Les outils de modélisation que l’on développe au LIRIDE intègrent cet aspect de la fonction commune pour pouvoir comparer sur le même pied d’égalité différents produits, naturels ou non, et ce sur plus d’une quinzaine d’indicateurs environnementaux. Le but est d’éclairer les décisions prises sur un choix écologique fondé scientifiquement, comparativement au greenwashing, ou écoblanchiment. On veut ainsi éviter le déplacement des problèmes d’une catégorie d’impact à une autre, ou d’une étape du cycle de vie à une autre».

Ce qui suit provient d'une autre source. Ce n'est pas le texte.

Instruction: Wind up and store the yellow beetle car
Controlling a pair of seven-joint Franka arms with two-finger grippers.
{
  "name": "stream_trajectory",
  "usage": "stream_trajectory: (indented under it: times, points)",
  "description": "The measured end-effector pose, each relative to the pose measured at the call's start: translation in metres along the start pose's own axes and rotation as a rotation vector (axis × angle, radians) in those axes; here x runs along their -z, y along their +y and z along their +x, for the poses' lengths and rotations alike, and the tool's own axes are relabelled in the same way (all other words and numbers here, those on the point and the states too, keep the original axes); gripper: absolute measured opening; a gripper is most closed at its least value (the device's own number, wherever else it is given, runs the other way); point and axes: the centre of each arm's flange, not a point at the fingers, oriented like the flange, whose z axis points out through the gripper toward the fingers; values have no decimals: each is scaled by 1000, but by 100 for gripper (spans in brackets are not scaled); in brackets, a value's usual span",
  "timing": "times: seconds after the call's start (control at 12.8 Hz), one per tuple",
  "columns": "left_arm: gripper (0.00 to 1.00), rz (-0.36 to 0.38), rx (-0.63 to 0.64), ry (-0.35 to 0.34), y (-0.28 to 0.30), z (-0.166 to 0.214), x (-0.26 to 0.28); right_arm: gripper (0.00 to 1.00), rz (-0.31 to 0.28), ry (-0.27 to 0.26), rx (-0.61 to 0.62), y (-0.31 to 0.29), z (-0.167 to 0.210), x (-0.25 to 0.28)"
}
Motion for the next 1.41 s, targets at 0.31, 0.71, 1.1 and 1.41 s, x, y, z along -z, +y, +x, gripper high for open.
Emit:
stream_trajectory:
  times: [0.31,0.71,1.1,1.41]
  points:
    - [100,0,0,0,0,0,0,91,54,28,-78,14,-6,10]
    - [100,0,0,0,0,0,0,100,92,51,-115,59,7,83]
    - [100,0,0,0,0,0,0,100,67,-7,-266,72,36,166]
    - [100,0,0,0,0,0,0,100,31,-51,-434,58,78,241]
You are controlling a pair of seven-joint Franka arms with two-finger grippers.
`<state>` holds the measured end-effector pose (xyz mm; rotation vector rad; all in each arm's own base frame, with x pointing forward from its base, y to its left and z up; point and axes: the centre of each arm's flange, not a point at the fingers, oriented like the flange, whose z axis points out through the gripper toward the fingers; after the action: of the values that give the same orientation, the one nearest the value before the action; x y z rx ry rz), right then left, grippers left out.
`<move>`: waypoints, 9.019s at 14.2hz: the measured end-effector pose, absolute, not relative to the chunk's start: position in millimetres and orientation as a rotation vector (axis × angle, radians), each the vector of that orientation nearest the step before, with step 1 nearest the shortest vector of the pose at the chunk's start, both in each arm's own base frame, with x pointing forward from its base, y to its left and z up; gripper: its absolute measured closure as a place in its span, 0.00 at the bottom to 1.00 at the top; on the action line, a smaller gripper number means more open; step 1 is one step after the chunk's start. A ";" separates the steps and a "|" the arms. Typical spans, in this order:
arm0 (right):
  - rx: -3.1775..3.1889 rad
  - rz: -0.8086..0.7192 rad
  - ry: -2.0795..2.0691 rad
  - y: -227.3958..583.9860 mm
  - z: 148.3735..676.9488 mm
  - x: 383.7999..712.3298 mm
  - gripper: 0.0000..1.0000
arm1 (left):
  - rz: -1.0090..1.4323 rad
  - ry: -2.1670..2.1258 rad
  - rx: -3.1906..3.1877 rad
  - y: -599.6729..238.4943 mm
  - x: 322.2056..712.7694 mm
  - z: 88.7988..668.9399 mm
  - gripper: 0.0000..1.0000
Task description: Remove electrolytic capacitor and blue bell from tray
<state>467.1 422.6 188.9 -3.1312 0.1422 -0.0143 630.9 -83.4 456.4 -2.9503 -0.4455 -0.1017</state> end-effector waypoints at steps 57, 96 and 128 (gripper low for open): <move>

Ramener le choix des matériaux à leurs fonctions
En plus d’informer sur le profil environnemental et l’empreinte carbone des matériaux, l’analyse du cycle de vie (ACV) incorpore des dizaines de facteurs dont les interactions sont aussi quantifiées. L’acquisition des matériaux, la fabrication, le transport, la distribution, l’utilisation et la gestion de la fin de vie sont évalués par les modèles du LIRIDE en fonction de plusieurs indicateurs de dommage relatifs à la santé humaine, à la qualité des écosystèmes, la consommation de ressources diverses (ex. : minérales), au changement climatique et à la ressource eau, notamment.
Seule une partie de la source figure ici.